With Assam being one of the states with high incidence of cancer cases and high mortality of cancer patients due to lack of treatment or late diagnosis, absence of standard treatment protocol has further compounded the problem.

Physician-scientist Dr Bikul Das, who has been closely related with research in cancer stem cell, said his interaction with cancer patients of the state for nearly a decade has revealed the lack of a standard treatment protocol, which has increased the problem further.

Dr Das has been tracking the treatment and palliative care of cancer patients of Sualkuchi area in Kamrup (rural) district of Assam for past nine years, with 60 patients registered with KaviKrishna Telemedicine Care (KTC), which has been operating since 2010 as a unit of Sualkuchi-registered KaviKrishna, a non-profit organization dedicated to cancer care and research.

Dr Das is a Senior Research Scientist and director of the KaviKrishna Lab, located in IIT-Guwahati campus, and also the director of the Thoreau Lab for Global Health, University of Lowell, MA, in collaboration with which Dr Das and his team has been pursing the cancer stem cell research. Earlier, Dr.

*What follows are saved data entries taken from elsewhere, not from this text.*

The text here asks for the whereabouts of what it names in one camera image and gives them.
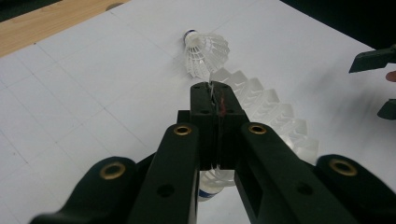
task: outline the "screw hole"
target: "screw hole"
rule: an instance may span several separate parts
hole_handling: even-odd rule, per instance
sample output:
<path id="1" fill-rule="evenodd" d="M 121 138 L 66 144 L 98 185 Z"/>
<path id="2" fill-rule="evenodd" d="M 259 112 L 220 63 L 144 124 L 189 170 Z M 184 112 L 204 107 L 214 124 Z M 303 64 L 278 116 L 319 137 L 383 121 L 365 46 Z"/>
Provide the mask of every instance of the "screw hole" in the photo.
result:
<path id="1" fill-rule="evenodd" d="M 107 164 L 100 171 L 100 176 L 105 180 L 116 179 L 125 173 L 125 165 L 119 161 Z"/>
<path id="2" fill-rule="evenodd" d="M 157 189 L 157 193 L 163 198 L 168 198 L 175 193 L 175 189 L 172 185 L 162 185 Z"/>
<path id="3" fill-rule="evenodd" d="M 354 176 L 358 174 L 358 170 L 348 161 L 332 159 L 329 162 L 330 167 L 340 175 Z"/>
<path id="4" fill-rule="evenodd" d="M 192 129 L 187 126 L 178 126 L 174 129 L 174 133 L 177 135 L 187 135 L 191 133 Z"/>
<path id="5" fill-rule="evenodd" d="M 248 129 L 250 130 L 251 133 L 255 133 L 255 134 L 264 134 L 267 132 L 267 130 L 265 130 L 265 128 L 259 124 L 252 124 L 248 127 Z"/>

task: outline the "shuttlecock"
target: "shuttlecock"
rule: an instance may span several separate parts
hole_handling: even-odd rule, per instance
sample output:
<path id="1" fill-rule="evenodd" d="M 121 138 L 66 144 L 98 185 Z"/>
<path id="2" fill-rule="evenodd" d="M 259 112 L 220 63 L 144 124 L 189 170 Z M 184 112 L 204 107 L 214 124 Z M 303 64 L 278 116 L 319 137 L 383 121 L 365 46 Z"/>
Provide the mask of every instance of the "shuttlecock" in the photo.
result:
<path id="1" fill-rule="evenodd" d="M 189 30 L 184 34 L 185 65 L 188 73 L 208 81 L 228 60 L 228 42 L 220 35 L 199 34 Z"/>

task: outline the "white shuttlecock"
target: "white shuttlecock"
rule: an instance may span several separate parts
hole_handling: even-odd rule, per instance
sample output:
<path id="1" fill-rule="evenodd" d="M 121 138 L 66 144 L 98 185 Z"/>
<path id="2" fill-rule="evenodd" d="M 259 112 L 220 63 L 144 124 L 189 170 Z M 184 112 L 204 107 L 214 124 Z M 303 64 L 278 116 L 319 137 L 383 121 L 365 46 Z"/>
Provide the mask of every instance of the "white shuttlecock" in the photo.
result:
<path id="1" fill-rule="evenodd" d="M 188 73 L 208 81 L 228 60 L 228 42 L 220 35 L 199 34 L 189 30 L 184 34 L 185 65 Z"/>

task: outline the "wooden surface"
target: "wooden surface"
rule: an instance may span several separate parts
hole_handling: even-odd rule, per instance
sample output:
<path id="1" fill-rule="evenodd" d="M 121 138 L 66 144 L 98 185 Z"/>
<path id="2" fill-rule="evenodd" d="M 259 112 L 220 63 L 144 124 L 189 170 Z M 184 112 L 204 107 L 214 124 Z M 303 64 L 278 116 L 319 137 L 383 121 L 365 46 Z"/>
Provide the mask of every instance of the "wooden surface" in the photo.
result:
<path id="1" fill-rule="evenodd" d="M 0 57 L 54 35 L 129 0 L 63 0 L 0 22 Z"/>

Das received medical training in Guwahati Medical College, and then post-doctoral fellowship at the Medical Oncology department of Stanford University School of Medicine of California.

Sharing details of the feedback received from the patients registered with KTC, Dr Das said, “Through coordination and communication with these patients and their doctors for last nine years, we come to know that there is no standard cancer treatment protocol. So, the patients receive different treatment guidance in different hospitals. Also, there is no feedback system from patients regarding the treatment they receive.”

He suggested that if all the hospitals from hold consultations between themselves and standardize and update the treatment protocol, the patient may suffer less. “Also, there is communication gap between the physician and the patients. This lack of communication keeps patients and their family members in a state of confusion, and often, affects the course of treatment,” he said. Dr Das also noted with concern the lack of proper palliative care for cancer patients, with KTC chipping in its bit for the care of the patients at their homes at times. Now, KTC has been training physician assistant for cancer care.

Two of the trainees of KTC, Lekhika Pathak and Tutumoni Baishya, have recently published their innovative cancer care idea in Cancer Research, an international journal. Dr Das maintained that through KTC, innovative idea may emerge about how to manage cancer patients in rural Assam. As per the Indian Council for Medical Research, every year 31,825 new cases of cancer are detected in the State. Further, 70 per cent of the total cancer patients face mortality due to lack of treatment or late diagnosis.